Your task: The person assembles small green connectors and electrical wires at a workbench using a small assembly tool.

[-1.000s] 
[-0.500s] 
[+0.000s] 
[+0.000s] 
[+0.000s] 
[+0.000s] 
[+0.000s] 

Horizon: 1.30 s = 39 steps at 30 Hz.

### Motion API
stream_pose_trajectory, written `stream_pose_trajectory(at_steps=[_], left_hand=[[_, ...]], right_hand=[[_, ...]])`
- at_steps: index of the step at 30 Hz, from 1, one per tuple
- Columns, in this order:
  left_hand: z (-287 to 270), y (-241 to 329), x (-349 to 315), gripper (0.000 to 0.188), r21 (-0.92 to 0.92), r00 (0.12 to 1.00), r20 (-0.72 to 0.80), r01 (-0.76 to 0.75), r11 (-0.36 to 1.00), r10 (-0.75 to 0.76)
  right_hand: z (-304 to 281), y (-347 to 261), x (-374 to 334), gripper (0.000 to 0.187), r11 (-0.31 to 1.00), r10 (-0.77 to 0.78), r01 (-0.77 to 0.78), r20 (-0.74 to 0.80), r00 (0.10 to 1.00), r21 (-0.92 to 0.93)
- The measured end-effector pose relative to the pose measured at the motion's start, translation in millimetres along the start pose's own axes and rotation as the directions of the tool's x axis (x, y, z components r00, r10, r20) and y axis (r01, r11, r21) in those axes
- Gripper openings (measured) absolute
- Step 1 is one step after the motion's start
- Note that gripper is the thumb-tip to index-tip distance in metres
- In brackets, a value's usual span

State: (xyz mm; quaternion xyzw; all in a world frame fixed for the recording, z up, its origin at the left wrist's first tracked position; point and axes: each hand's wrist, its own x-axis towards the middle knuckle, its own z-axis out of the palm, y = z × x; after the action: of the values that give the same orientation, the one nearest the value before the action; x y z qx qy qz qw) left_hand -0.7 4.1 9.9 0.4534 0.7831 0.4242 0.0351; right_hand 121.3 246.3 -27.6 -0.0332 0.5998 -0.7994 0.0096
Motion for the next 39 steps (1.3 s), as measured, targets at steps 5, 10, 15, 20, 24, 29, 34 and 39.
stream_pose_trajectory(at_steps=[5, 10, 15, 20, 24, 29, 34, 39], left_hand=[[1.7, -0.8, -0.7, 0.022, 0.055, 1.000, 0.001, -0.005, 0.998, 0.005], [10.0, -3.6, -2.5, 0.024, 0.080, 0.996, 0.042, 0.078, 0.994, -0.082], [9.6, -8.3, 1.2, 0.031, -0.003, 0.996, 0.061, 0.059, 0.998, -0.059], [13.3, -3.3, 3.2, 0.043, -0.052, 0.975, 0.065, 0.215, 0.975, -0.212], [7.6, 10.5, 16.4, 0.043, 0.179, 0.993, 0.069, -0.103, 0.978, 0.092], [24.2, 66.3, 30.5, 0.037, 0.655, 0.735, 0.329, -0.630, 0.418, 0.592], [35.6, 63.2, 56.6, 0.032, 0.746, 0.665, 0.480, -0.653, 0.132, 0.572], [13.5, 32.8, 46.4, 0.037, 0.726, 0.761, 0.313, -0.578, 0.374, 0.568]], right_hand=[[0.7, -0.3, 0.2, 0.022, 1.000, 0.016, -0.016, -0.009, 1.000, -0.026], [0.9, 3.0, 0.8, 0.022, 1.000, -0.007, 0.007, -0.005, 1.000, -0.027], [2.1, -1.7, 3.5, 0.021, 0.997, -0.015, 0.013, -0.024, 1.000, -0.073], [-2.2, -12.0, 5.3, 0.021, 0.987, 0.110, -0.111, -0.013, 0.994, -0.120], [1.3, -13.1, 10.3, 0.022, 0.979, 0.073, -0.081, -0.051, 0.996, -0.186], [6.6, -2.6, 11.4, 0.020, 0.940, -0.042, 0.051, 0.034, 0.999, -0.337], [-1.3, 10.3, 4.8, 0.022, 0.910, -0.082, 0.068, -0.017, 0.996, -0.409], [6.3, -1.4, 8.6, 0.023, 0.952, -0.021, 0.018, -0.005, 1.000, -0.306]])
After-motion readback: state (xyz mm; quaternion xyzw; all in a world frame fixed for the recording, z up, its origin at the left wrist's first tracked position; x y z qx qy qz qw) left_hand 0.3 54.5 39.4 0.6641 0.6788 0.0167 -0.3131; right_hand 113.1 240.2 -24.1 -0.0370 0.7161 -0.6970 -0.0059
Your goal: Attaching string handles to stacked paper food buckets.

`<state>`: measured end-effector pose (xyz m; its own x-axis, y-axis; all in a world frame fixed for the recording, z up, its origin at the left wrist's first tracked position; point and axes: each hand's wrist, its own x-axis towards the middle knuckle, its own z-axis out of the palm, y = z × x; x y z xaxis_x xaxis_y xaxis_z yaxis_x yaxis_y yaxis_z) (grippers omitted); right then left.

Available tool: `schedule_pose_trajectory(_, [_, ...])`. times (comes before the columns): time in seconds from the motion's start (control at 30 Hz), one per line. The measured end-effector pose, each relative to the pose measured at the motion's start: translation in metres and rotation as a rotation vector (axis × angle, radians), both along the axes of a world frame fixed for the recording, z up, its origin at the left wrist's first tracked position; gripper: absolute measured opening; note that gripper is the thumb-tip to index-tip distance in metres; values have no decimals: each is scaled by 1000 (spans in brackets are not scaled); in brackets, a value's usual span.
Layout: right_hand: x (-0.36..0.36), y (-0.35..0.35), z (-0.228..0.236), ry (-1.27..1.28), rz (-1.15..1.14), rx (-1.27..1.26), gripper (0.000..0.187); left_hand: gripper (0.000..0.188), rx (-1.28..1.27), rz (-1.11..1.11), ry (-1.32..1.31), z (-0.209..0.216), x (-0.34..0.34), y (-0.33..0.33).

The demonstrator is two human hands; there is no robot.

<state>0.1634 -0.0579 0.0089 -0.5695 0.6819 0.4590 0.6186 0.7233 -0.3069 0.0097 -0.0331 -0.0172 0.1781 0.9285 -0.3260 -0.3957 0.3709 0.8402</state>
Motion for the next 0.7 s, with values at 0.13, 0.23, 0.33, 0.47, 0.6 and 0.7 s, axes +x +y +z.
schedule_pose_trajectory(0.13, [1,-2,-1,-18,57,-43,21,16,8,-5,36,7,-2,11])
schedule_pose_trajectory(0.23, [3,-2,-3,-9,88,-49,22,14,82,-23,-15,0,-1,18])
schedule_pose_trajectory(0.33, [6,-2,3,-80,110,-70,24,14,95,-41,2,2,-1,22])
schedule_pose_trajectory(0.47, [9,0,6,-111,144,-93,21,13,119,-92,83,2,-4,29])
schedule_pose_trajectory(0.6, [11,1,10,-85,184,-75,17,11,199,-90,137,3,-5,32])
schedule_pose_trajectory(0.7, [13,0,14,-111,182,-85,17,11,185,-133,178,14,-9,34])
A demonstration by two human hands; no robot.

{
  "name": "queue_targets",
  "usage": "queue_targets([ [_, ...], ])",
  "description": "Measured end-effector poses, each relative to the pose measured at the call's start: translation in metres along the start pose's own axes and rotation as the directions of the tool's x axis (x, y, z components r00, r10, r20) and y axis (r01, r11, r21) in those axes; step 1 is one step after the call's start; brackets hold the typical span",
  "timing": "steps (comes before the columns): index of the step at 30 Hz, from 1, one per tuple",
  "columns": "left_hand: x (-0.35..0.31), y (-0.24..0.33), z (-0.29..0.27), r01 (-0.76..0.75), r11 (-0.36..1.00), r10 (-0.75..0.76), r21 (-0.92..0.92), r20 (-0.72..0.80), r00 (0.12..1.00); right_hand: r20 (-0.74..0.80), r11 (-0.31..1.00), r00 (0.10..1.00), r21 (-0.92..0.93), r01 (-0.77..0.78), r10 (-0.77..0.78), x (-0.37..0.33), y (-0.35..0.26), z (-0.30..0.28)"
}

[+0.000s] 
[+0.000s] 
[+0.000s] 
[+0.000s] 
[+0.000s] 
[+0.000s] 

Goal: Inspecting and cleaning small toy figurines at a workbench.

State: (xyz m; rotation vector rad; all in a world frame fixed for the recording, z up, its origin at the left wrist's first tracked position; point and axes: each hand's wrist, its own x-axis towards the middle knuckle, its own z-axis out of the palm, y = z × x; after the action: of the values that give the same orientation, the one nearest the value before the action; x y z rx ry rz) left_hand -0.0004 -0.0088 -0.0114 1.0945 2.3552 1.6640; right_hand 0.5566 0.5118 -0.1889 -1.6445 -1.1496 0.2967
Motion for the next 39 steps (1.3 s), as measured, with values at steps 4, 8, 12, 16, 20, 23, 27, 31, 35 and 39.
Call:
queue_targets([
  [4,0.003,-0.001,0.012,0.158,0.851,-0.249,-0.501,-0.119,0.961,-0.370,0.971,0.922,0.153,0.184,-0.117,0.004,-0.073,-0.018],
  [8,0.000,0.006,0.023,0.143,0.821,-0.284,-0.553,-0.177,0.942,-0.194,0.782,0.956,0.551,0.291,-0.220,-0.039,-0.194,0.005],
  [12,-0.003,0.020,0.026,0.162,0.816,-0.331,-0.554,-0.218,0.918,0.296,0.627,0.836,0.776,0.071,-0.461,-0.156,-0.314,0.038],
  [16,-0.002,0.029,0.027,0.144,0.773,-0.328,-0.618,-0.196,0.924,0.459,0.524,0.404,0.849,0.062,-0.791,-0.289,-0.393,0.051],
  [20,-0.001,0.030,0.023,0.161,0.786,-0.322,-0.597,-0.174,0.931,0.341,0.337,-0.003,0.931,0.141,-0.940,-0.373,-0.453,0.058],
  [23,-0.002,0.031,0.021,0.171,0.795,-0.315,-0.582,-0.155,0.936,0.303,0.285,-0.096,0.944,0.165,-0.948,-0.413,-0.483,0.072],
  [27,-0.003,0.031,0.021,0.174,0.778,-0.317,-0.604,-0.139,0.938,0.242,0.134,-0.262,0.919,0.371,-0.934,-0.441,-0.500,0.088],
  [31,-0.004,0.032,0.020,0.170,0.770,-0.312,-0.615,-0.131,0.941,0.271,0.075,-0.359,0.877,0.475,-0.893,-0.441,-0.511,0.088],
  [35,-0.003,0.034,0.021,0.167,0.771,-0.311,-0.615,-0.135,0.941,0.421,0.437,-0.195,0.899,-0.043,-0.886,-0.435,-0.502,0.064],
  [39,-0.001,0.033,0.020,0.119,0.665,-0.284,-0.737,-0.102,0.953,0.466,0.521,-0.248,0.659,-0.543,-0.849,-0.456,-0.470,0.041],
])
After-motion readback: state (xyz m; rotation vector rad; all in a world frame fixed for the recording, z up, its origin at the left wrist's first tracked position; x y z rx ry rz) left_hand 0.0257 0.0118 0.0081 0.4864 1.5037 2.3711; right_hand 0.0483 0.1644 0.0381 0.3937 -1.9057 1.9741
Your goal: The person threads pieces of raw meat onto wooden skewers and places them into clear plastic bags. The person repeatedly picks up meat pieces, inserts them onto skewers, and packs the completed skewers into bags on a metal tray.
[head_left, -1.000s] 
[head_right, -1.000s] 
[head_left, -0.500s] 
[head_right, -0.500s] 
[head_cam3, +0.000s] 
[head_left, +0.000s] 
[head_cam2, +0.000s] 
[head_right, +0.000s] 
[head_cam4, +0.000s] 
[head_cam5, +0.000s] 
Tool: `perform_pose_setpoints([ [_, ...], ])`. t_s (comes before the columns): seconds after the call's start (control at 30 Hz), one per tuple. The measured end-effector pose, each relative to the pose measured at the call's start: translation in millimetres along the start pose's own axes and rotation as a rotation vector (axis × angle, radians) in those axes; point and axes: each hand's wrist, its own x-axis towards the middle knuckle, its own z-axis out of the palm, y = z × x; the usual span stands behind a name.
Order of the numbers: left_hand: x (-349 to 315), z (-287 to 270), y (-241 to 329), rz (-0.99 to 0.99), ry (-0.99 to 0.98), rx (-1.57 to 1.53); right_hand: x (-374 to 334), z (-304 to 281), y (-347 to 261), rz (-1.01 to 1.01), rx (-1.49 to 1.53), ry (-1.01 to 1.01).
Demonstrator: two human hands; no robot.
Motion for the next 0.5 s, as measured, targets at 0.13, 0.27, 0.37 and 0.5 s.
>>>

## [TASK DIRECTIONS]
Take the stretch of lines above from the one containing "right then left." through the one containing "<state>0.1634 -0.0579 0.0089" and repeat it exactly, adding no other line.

## [RESPONSE]
`<state>`: measured end-effector pose (xyz m; its own x-axis, y-axis; all in a world frame fixed for the recording, z up, its origin at the left wrist's first tracked position; point and axes: each hand's wrist, its own x-axis towards the middle knuckle, its own z-axis out of the palm, y = z × x; x y z xaxis_x xaxis_y xaxis_z yaxis_x yaxis_y yaxis_z) (grippers omitted); right then left.

Available tool: `schedule_pose_trajectory(_, [_, ...])`. times (comes before the columns): time in seconds from the motion's start (control at 30 Hz), one per line. The measured end-effector pose, each relative to the pose measured at the motion's start: translation in metres and rotation as a rotation vector (axis × angle, radians), both along the axes of a world frame fixed for the recording, z up, its origin at the left wrist's first tracked position; gripper: absolute measured opening; note that gripper is the thumb-tip to index-tip distance in metres; values have no decimals: each is scaled by 1000 (spans in brackets are not scaled); in brackets, a value's usual span.
Layout: right_hand: x (-0.36..0.36), y (-0.35..0.35), z (-0.228..0.236), ry (-1.27..1.28), rz (-1.15..1.14), rx (-1.27..1.26), gripper (0.000..0.187); left_hand: gripper (0.000..0.188), rx (-1.28..1.27), rz (-1.11..1.11), ry (-1.32..1.31), z (-0.209..0.216), x (-0.34..0.34), y (-0.33..0.33).

The demonstrator is two human hands; there is no robot.

<state>0.1634 -0.0579 0.0089 -0.5695 0.6819 0.4590 0.6186 0.7233 -0.3069 0.0097 -0.0331 -0.0172 0.1781 0.9285 -0.3260 -0.3957 0.3709 0.8402</state>

That completes the answer, and no more is expected.